The International Rare Diseases Research Consortium (IRDiRC) brings together leading experts from academia, the pharmaceutical industry, government agencies and patient organizations around the world with a very ambitious goal: to develop 200 new therapeutic strategies, diagnostic innovations and a global data base on rare diseases (RD) by year 2020. To carry out its activities, the Consortium has an Executive Committee and three Scientific Committees that coordinate the different Task Forces.

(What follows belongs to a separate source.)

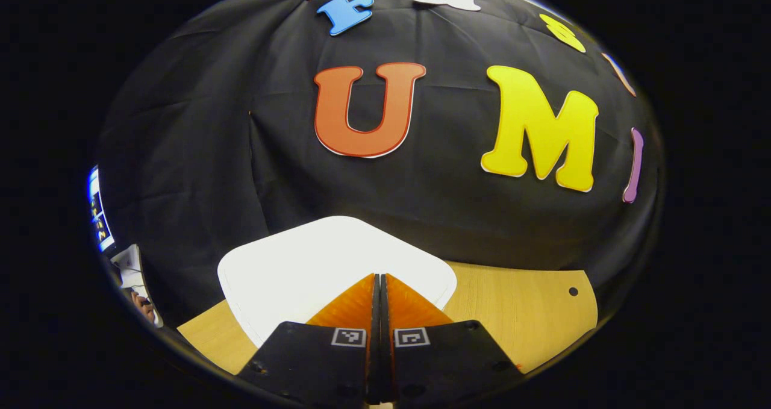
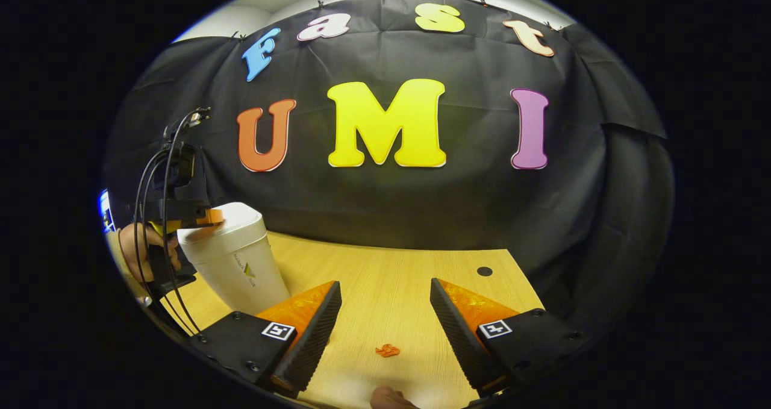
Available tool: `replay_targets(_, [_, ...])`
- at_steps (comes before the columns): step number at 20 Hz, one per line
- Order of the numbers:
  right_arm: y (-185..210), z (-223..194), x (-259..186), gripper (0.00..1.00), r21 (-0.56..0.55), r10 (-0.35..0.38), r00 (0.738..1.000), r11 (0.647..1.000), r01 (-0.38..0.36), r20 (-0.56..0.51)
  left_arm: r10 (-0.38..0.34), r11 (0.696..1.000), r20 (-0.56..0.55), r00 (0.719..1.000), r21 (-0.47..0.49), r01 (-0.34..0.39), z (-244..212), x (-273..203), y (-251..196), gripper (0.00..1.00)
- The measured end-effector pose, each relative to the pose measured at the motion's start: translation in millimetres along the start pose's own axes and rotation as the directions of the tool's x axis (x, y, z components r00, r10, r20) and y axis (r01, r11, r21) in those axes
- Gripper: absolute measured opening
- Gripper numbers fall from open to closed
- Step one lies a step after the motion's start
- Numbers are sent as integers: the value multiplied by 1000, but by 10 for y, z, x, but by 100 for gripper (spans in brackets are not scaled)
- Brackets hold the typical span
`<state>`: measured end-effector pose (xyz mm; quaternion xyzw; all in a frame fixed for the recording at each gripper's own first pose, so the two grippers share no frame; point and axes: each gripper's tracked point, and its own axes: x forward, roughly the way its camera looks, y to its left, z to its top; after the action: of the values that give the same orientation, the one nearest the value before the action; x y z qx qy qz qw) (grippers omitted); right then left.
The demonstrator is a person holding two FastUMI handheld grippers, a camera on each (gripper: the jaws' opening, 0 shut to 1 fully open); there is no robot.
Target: Press the lid of the desktop garbage bin to open it, pick up the crumpled paper on the desktop and throw it into the bin, then pick up the pop can on the desktop and drop it into the bin, and finally close the garbage bin lid.
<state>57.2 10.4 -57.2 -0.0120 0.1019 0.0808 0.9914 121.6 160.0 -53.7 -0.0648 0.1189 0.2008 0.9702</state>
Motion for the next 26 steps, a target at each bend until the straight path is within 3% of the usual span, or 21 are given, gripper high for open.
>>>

The Executive Committee of IRDiRC have selected data mining and repositioning of drugs as issues of immediate action, since research on RD is at a turning point, after the confluence of recent advances in genomics, proteomics and other technologies which, if properly exploited, could lead to important advances for this group of pathologies.

Jordi Quintana will be a key member of the Data Mining and Repurposing Task Force, the working group of the IRDiRC consortium that will focus its efforts on getting the most out of existing data and knowledge in order to identify new therapeutic targets and discover and develop innovative therapies through drug repositioning.

“In academia and in biotech and pharmaceutical companies, great breakthroughs have been achieved in genetic analysis and the discovery of the mechanisms of rare diseases but, until now,  these data and knowledge had rarely resulted in new therapeutic strategies. The mission of all of us who are part of this working group of the IRDiRC is to gain further insight into data mining, a process of identifying relevant information from large volumes of data with the aim to discover patterns and trends  by structuring such data into a comprehensible manner. This restructuring will enable to identify new therapeutic targets and hence develop effective treatments, using the repositioning of drugs”,  explains Dr. Quintana, who led the  Drugs4Rare (2012-2014)  project on drug repositioning  in rare diseases, funded by the IRDiRC through the Carlos III Health Institute.

Rare Diseases (RD), also called minority diseases, are a set of chronic diseases with a very low prevalence in the population but with a high degree of disability and high mortality: 50% of affected individuals die before age 30. Determining the prevalence to consider a disease as a rare disease does not respond to a universal value, but varies according to the different laws, countries and / or institutions. In Europe, a disease is considered as a minority disease when it affects less than one person for every two thousand inhabitants (<5 cases per 10,000 people); in the USA, when it affects less than 200,000 people (1 case per 1,200 people). Some Asian countries have selected a threshold of 1affected individual in 10,000 people. Despite their individual rarity, they are collectively very numerous. It is estimated that there are 7,000 identified rare diseases, 80% of which have a genetic component.